Caroline Mtani in the Maternity Ward at Sengerema Designated District Hospital. Courtesy Sala Lewis.

Caroline Mtani is boundlessly energized by her work at Sengerema Designated District Hospital, a rural hospital in Tanzania. Caroline has worked at the district hospital for her entire medical career, spanning nearly three decades. For the first 20 years, Caroline worked as a nurse midwife. After the birth of her second child, and with support from her husband, Caroline decided to get her assistant medical officer diploma from the Catholic University of Health and Allied Sciences in Mwanza, Tanzania. The diploma allowed her to provide the full spectrum of maternal care, including cesarean-sections.

Deciding to pursue the advanced diploma was not an easy choice as it required her to leave her two young children and husband and move to Mwanza for two years of challenging studies. Caroline succeeded in obtaining her diploma and returned to work with the Sengerema district hospital to provide care to mothers, newborns, and other patients in this underserved area.

Touch first partnered with Sengerema in 2013. Tanzania continues to face a severe shortage of frontline health workers like doctors, nurse midwives and assistant medical officers. Touch’s Treat & Train program tackles this gap in Tanzania’s health system. The Treat & Train Network connects hospitals and training facilities so that medical and nursing students can gain valuable hands-on experience during clinical rotations while also helping to provide better care to patients in under-resourced health facilities.

 With her wealth of knowledge about the Lake Zone’s medical facilities as well as a drive to bring impassioned healthcare workers to the Sengerema district hospital and the surrounding area, Caroline, the co-coordinator of the program, is essential to the success of Treat & Train.

Four years after Treat & Train began at Sengerema Caroline continues to pursue her goal of bringing positive change to her community through better health servicesShe is the National Facilitator for the Helping Babies Breathe training program at SDDH as well as the clinician in charge of maternal issues and the Supervisor of the Mobilizing Maternal Health Program.

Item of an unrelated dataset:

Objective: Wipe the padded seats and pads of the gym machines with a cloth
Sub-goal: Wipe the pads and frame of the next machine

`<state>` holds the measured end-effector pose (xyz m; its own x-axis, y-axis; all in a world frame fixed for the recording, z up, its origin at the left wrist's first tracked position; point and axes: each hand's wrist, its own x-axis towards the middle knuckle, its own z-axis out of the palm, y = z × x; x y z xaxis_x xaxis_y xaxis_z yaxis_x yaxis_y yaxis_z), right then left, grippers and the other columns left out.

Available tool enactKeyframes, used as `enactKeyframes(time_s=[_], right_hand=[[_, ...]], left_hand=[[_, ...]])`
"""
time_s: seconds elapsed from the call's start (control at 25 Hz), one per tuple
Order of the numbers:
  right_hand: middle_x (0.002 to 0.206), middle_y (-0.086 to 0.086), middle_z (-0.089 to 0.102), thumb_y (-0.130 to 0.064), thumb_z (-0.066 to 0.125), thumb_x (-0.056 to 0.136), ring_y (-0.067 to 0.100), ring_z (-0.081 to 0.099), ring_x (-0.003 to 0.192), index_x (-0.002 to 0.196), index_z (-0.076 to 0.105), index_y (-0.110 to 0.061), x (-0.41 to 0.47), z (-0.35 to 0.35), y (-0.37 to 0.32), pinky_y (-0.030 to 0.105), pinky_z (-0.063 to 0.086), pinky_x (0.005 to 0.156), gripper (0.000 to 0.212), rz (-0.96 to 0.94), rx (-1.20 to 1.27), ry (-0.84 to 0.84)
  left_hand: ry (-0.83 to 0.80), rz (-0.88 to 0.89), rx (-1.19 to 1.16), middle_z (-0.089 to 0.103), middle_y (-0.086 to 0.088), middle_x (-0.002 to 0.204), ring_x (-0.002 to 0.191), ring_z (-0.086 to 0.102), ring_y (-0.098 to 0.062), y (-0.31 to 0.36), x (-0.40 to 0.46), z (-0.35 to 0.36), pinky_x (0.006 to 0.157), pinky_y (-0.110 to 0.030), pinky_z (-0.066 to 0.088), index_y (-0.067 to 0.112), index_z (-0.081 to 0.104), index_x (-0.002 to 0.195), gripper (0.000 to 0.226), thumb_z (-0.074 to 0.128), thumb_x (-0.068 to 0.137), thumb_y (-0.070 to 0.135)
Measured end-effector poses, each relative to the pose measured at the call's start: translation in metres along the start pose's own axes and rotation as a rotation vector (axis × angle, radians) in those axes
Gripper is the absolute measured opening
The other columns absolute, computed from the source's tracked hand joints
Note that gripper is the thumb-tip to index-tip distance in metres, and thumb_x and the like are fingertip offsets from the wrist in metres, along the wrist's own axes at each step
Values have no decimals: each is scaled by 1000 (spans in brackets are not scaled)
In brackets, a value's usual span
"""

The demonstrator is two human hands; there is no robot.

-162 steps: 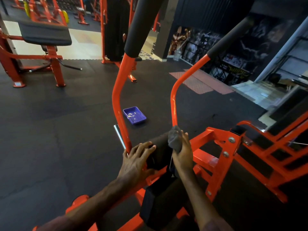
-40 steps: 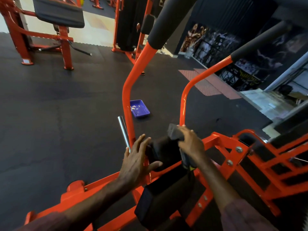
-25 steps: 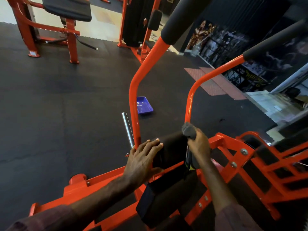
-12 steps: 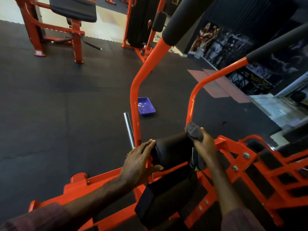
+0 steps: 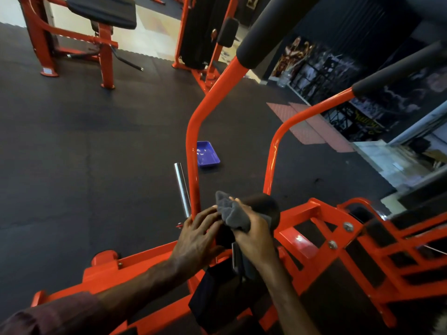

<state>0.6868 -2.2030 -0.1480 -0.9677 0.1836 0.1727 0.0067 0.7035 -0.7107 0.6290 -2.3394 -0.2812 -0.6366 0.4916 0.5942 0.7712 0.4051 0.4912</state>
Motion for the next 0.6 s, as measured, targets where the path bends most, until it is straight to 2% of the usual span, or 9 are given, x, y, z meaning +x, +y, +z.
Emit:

Caroline reflected that “Touch is like family.” These deep, trust-based relationships with our local partners are the heart of what we do at Touch and key to sustainable change. Caroline has facilitated a meaningful partnership between Touch and Sengerema out of a personal drive to empower her own patients and her fellow frontline health workers. She continues to strive towards the goal of creating an ever stronger Sengerema district hospital and Tanzanian health system, a goal we can proudly say we share and are working together to achieve.